Que dit la loi en France sur la fin de vie ?

Publié le 1 mars 2025
Que dit la loi en France sur la fin de vie ?

La loi française interdit l’euthanasie et le suicide assisté et l’assortit de sanctions pénales (articles 221-1 et 221-4 3° du Code pénal) . Elle autorise en revanche l’arrêt des traitements en cas d’obstination déraisonnable et encadre la sédation profonde et continue dans des conditions strictes. La loi Claeys-Leonetti de 2016 complète la loi Leonetti de 2005, en garantissant un accompagnement au patient qui souhaite arrêter les traitements. Elle affirme le principe de dignité humaine et interdit tout acte ayant pour but de provoquer la mort. Ce cadre juridique reflète un équilibre fragile et complexe à appréhender , aujourd’hui remis en question par des propositions de légalisation de l’euthanasie.

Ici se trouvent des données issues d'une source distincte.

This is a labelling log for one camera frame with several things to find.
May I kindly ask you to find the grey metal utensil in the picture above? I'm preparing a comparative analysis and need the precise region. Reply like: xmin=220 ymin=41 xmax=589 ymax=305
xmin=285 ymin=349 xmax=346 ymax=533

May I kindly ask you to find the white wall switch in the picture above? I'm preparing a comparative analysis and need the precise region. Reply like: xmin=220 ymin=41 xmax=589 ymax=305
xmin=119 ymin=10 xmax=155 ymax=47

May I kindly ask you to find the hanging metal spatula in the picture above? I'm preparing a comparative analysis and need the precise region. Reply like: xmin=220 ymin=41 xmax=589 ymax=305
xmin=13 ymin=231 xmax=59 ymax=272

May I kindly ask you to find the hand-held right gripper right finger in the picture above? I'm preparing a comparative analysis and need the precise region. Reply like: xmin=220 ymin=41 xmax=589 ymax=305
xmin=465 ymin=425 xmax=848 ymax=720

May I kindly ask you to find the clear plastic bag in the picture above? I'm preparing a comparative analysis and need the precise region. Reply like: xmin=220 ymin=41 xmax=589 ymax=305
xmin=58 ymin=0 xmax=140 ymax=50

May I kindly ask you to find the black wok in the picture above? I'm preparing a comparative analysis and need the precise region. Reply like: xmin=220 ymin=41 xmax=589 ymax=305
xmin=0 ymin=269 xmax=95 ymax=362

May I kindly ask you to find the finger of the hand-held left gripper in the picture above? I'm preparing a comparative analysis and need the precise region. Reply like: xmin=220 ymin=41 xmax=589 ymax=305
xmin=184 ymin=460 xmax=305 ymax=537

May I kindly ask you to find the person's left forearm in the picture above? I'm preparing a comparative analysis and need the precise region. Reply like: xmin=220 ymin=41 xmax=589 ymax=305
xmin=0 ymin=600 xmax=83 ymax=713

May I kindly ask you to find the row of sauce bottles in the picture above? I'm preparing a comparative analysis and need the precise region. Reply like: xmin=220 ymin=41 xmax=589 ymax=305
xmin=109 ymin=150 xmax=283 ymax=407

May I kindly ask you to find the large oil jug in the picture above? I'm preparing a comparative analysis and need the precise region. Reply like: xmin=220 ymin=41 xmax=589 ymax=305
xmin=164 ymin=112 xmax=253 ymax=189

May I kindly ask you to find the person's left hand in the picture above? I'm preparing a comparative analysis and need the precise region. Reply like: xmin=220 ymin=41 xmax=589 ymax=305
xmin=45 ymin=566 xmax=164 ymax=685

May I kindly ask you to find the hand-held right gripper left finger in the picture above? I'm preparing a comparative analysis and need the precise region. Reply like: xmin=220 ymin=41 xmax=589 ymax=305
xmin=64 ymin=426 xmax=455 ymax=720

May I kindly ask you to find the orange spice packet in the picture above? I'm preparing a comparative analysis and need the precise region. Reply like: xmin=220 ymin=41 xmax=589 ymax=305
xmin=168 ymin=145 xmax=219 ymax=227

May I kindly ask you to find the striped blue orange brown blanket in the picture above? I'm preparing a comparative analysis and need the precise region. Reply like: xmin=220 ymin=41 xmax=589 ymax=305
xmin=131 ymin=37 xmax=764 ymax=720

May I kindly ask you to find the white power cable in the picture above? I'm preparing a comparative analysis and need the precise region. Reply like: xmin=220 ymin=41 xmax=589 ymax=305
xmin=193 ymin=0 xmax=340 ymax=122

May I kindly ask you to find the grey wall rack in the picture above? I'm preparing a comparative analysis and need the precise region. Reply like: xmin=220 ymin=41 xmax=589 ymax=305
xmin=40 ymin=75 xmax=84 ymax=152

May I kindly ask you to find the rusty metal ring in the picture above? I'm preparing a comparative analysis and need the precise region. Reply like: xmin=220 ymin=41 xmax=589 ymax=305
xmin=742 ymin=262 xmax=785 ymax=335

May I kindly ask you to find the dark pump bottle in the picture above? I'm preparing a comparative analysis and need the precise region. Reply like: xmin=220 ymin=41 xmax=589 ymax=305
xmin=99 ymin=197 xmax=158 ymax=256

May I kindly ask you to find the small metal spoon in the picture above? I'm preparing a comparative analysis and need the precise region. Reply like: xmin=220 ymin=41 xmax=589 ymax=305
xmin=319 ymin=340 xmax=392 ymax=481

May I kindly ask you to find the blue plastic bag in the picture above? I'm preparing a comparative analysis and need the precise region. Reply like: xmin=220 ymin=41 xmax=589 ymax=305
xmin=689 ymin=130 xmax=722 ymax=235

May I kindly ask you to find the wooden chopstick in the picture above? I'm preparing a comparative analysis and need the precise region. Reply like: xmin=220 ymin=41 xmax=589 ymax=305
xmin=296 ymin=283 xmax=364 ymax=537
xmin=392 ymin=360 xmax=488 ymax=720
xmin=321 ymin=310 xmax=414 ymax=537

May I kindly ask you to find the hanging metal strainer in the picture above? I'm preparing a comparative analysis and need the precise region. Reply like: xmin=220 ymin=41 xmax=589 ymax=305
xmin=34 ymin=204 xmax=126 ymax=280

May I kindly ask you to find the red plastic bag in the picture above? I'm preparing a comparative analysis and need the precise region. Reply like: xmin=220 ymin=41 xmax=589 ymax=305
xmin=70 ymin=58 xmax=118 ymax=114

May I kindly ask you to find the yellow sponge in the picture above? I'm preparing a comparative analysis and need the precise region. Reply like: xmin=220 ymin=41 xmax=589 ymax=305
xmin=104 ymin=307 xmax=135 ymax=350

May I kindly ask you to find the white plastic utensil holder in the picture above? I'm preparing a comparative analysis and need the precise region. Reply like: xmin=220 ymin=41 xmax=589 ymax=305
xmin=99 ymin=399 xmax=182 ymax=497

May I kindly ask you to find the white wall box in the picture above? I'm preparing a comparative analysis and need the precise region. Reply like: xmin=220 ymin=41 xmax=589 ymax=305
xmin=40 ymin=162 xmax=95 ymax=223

Depuis 1999, la France affirme un droit aux soins palliatifs. La loi Leonetti du 22 avril 2005 interdit l’obstination déraisonnable lorsque l’acte médical est inutile, disproportionné et vise au seul maintien artificiel de la vie; elle renforce le statut de la personne de confiance, introduit les directives anticipées et créée le principe d’une procédure collégiale pour décider d’arrêter ou de poursuivre les traitements.

La loi Claeys-Leonetti du 2 février 2016 crée un droit à la sédation profonde et continue jusqu’au décès après arrêt des traitements, mais uniquement dans deux cas : si le pronostic vital est engagé à court terme, ou si la souffrance est réfractaire à tout traitement. Ce droit s’exerce dans le respect des directives anticipées et après décision collégiale.

Le législateur français a jusqu’à présent toujours refusé de légaliser un acte dont l’intention est de donner la mort. Mais le débat public reste vif, porté par une vision individualiste et utilitariste de la fin de vie. Or, changer la loi reviendrait à rompre un tabou fondateur : celui de l’interdit de tuer.